Мне очень понравились слова известного ученого-лингвиста Максима Кронгауза: «Мощь и сила русского языка основываются на двух столпах: это великая русская литература и огромное количество носителей русского языка, которые никогда не выучат иностранный язык, и всегда будут говорить только по-русски».

— Но становится всё более модным коверкать русские слова, менять их на английские синонимы, пусть даже не всегда уместные.

— Свой сленг есть у каждого поколения. Все родители переживают, что их дети говорят на каком-то своем языке. Ушел один сленг — пришел другой. Ничего сверхъестественного.

Некоторые ученые занимаются изучением лексики разных социальных групп. Здесь важно понимать, с какой целью это делается. Возможно, для того, чтобы понять саму социальную группу, ведь в языке отражаются приоритеты и ценности людей. На мой взгляд, сленг создается для того, чтобы отгородиться от другой группы людей, сделать себя в чем-то независимым.

— За нецензурными словами в разговоре сейчас тоже мало кто следит.

— А вот это меня тревожит. Атрибуты тюремной культуры все больше входят в нашу жизнь. Романтизация «той» лексики лично мне претит. Причин для проникновения тюремной культуры в современную довольно много. Сказались «лихие 90-е». То, что легче всего воспринимается — легко «ложится» в голову, легко запоминается. Чтобы понять какое-то классическое произведение, будь то музыка или литература, нужна хорошая работа сознания, интеллекта. Усилия нужно приложить. А в примитивных мелодиях, в «бытовых» словах все понятно, никаких затрат не нужно.

В прошлом веке к «блатной» культуре относились с изрядной долей иронии, но сегодня она стала массовой, проникла в СМИ. Началась популяризация.
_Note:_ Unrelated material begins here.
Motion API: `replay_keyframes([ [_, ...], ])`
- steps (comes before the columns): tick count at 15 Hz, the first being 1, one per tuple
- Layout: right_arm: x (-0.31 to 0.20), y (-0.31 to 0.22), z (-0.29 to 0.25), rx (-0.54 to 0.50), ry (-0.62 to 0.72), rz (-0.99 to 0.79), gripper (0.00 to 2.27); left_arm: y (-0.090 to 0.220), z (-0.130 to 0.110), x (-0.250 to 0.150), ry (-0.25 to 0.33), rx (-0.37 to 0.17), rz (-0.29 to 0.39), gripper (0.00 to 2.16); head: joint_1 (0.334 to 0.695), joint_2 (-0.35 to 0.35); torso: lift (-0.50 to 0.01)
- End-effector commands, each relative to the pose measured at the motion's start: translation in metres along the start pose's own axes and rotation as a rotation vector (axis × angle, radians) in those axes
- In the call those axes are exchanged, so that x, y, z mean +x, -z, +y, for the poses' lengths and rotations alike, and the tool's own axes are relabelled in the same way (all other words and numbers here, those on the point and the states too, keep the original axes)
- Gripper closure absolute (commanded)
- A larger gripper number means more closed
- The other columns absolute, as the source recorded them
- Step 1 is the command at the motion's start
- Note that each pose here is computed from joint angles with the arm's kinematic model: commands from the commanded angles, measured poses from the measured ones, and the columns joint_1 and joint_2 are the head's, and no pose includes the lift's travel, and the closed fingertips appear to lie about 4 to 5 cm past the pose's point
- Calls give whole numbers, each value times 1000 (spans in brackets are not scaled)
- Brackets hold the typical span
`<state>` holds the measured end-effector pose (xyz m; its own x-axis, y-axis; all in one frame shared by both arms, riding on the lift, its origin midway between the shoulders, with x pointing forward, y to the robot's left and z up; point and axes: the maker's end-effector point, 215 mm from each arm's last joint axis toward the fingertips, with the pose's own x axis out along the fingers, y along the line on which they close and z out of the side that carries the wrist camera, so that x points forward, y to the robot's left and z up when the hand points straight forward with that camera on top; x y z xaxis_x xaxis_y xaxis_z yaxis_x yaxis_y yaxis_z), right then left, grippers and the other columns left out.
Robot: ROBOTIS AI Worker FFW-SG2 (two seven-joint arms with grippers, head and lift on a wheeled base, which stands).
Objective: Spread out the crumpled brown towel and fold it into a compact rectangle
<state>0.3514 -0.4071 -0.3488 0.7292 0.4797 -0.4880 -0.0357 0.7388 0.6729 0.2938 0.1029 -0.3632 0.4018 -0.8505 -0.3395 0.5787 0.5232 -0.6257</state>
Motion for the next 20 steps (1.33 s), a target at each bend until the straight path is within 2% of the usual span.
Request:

Что с этим дальше-то делать?

Самое страшное — проникновение неграмотной речи на экраны телевизоров. Я не могу предъявить претензий тем, для кого слово не является главным профессиональным инструментом. Даже если какой-нибудь инженер или спортсмен дает интервью, ему простительны ошибки, ведь в своей сфере он достиг высот. Но когда деепричастные обороты неправильно употребляют журналисты, медийные личности, педагоги... Это просто преступление.
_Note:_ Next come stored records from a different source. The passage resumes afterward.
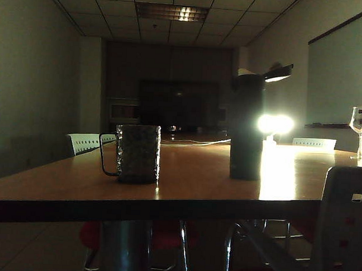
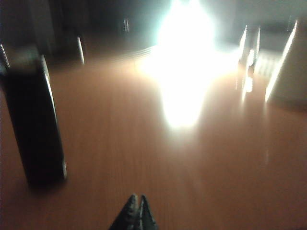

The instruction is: Pick up the black thermos cup, pour some water from it into the cup, and then put the thermos cup back on the table.

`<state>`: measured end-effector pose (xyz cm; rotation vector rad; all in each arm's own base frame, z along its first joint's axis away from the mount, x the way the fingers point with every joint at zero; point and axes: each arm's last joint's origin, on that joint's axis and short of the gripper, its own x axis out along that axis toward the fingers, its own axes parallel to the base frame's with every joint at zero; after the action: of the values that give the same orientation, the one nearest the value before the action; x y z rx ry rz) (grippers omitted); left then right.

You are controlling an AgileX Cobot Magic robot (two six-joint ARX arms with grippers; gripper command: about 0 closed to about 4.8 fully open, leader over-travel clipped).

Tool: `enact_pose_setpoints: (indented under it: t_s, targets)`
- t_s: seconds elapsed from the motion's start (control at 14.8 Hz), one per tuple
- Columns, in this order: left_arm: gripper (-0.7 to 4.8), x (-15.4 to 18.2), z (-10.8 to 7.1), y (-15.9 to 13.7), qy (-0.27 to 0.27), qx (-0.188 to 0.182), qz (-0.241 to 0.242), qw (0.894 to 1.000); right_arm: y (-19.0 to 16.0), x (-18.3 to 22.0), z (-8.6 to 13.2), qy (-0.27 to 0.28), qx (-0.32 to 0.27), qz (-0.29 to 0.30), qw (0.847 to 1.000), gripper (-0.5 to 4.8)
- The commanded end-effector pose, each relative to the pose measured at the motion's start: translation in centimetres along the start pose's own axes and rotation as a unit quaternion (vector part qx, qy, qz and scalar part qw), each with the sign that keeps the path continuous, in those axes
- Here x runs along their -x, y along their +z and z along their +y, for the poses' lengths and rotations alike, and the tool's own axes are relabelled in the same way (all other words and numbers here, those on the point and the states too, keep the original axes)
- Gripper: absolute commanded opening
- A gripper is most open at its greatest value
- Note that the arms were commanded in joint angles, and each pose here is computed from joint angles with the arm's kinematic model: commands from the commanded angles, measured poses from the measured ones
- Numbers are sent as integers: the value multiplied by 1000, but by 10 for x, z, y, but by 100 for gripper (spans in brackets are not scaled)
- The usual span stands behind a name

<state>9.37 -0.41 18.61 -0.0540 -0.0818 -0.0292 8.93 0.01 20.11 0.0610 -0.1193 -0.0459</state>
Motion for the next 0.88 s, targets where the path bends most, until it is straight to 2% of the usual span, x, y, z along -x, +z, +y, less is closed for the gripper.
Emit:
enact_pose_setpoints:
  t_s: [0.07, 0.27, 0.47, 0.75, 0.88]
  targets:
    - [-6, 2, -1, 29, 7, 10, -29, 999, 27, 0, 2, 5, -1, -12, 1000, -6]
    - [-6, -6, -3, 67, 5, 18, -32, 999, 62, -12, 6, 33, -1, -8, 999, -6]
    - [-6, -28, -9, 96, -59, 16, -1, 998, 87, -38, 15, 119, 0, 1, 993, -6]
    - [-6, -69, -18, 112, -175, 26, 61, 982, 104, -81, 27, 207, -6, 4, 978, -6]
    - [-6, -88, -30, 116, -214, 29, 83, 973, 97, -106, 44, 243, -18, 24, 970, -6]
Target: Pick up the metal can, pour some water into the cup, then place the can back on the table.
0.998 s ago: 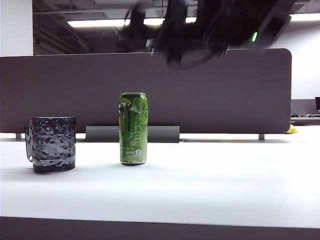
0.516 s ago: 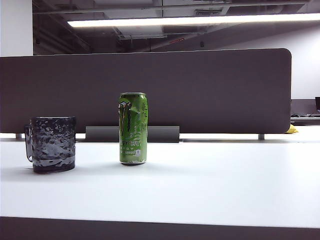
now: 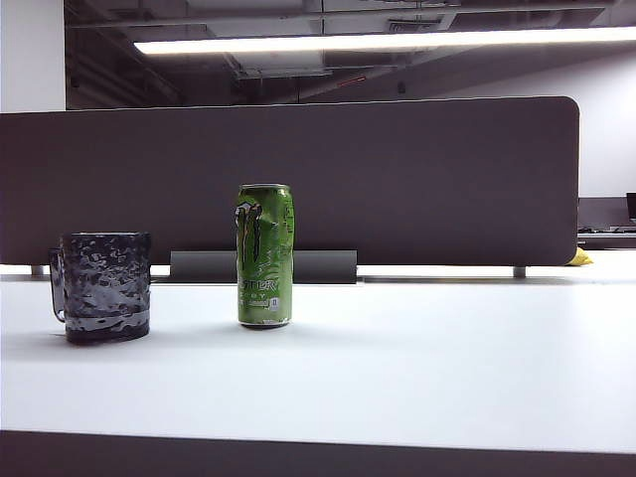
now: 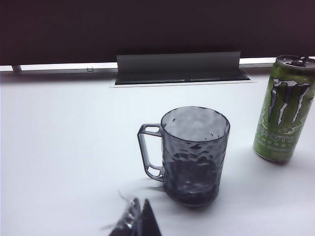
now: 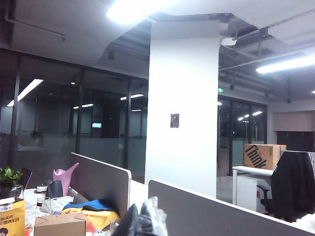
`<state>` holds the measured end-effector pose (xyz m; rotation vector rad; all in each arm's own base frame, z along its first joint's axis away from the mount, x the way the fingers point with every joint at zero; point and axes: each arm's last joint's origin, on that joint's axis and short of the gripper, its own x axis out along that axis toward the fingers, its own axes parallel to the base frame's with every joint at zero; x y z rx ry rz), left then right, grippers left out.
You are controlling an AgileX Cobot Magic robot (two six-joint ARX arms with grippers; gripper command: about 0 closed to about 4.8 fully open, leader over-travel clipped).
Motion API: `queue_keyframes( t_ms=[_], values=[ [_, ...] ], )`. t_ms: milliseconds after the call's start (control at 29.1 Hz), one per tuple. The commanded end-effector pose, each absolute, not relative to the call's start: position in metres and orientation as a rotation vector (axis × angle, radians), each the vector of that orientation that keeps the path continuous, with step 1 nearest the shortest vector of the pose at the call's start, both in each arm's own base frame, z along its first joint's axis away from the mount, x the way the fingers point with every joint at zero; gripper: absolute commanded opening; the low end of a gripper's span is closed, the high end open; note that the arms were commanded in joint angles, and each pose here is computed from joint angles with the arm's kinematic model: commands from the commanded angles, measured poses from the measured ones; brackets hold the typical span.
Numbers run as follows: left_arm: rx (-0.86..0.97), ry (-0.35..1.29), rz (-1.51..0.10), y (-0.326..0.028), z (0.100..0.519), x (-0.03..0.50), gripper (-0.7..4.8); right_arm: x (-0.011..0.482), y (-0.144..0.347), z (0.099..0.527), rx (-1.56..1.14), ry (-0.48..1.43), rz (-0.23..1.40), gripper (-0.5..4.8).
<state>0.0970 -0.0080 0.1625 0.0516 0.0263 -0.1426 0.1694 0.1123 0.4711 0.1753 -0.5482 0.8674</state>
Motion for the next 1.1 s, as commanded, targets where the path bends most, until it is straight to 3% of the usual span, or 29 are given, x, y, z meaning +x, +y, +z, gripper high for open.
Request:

Выступающий не имеет права говорить на сленге, даже если он считает, что так он сможет увлечь публику. Недопустимо вставать на одну ступень с аудиторией, оратор должен быть выше на уровень в знании языка, в умении вести разговор, в подаче темы. Никакого снисхождения быть не может.

— Есть ли абсолютно грамотные люди?

— Насчет «абсолюта» не знаю. Но как бы ни жаловались на современную молодежь, есть умные, перспективные ребята. В моей молодости нас тоже ругали (смеется). На уроках я стараюсь заинтересовать ребят так, чтобы они вошли во вкус и стали сами разбираться и отвечать на свой вопрос: «Почему?».
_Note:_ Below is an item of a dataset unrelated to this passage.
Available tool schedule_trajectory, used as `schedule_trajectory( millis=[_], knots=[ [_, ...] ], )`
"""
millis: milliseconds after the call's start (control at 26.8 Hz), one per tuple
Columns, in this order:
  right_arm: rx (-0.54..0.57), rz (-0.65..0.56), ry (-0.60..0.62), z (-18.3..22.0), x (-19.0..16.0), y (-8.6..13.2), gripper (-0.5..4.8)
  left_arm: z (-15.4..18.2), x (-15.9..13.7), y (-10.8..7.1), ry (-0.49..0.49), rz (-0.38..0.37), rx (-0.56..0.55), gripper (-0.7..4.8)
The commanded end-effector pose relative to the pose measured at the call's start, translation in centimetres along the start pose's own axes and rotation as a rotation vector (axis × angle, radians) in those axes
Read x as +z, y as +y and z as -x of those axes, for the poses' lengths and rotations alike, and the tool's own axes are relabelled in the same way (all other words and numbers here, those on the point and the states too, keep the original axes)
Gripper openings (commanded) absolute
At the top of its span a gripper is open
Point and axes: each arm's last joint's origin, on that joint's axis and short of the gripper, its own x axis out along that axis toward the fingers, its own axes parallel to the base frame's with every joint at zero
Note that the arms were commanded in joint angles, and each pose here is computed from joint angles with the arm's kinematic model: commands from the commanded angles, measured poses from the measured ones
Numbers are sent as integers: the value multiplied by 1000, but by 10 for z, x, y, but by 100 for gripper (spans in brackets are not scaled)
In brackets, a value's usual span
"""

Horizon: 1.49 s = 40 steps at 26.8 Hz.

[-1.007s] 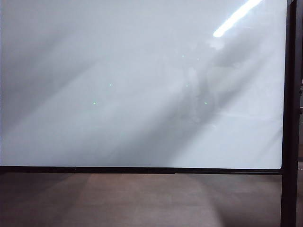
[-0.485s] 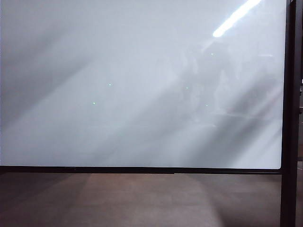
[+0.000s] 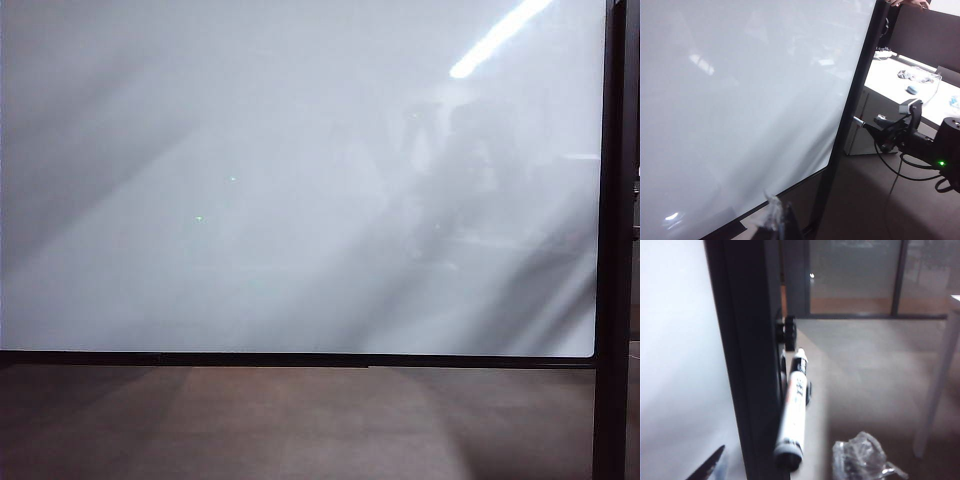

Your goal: Reach to the right to find the marker pen, pick it up, and write the number 6 on the whiteboard.

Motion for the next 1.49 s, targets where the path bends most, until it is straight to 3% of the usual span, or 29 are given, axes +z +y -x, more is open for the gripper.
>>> schedule_trajectory(
  millis=[37,857,932,1118,1193,1305,1491],
  knots=[
    [52,28,-61,-17,7,-5,271,-1,2,0,-14,-2,-1,-5],
    [54,-13,-35,-41,-7,-13,260,-6,-2,0,6,0,0,-5],
    [54,-14,-34,-41,-7,-14,207,-7,-2,0,9,0,1,-5],
    [53,-17,-27,-41,-8,-13,196,-7,-2,0,10,0,0,-5],
    [53,-17,-25,-41,-8,-13,110,-7,-2,0,10,0,0,-5],
    [52,-22,-15,-41,-9,-14,51,-7,-2,0,10,0,0,-5],
    [49,-24,-12,-41,-9,-14,40,-7,-2,0,9,0,1,-5]
  ],
)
Умение разговаривать и объяснять — это целое искусство. Как часто в спорах мы слышим фразу «да ты меня неправильно понял, я не то имел в виду»? Это не он тебя неправильно понял, это ты ему неправильно объяснил. Сократ говорил: «Заговори, чтобы я тебя увидел». Вот именно такая «видимая» речь — это, пожалуй, и есть абсолют. Мне на днях ученик сказал: «Знаете, я открыл Чехова — как будто глоток чистой воды сделал», — вот какое впечатление может произвести правильная, грамматически выверенная речь.

— А как говорят современные школьники?

— Нет какой-то усредненной модели — вот так говорят, а так не говорят. У них свой сленг, конечно. Чтобы их понимать, я смотрю молодежные передачи, современные фильмы. Иногда с отвращением (смеется). Но это нужно делать, чтобы понимать не только учеников, но и само время.

Хорошая устная и письменная речь у тех, кто много читает. Но не только то, что пишут в интернете, не только глянцевые журналы, а классику. Классику! Наша литература — это ларь, в который нужно нырять с головой. У нас так много современной «художественной макулатуры» — это какая-то интеллектуальная и духовная «жвачка».

БОльшая часть сегодняшних школьников читают мало. Но не все! Недавно говорила ребятам про «Сатирикон», вскользь упомянула рассказ Аркадия Аверченко «Дюжина ножей в спину революции», а одна девочка после урока подошла, начала задавать вопросы о произведении. Пожалуй, пока есть такие ученики, за судьбу русского языка можно не переживать.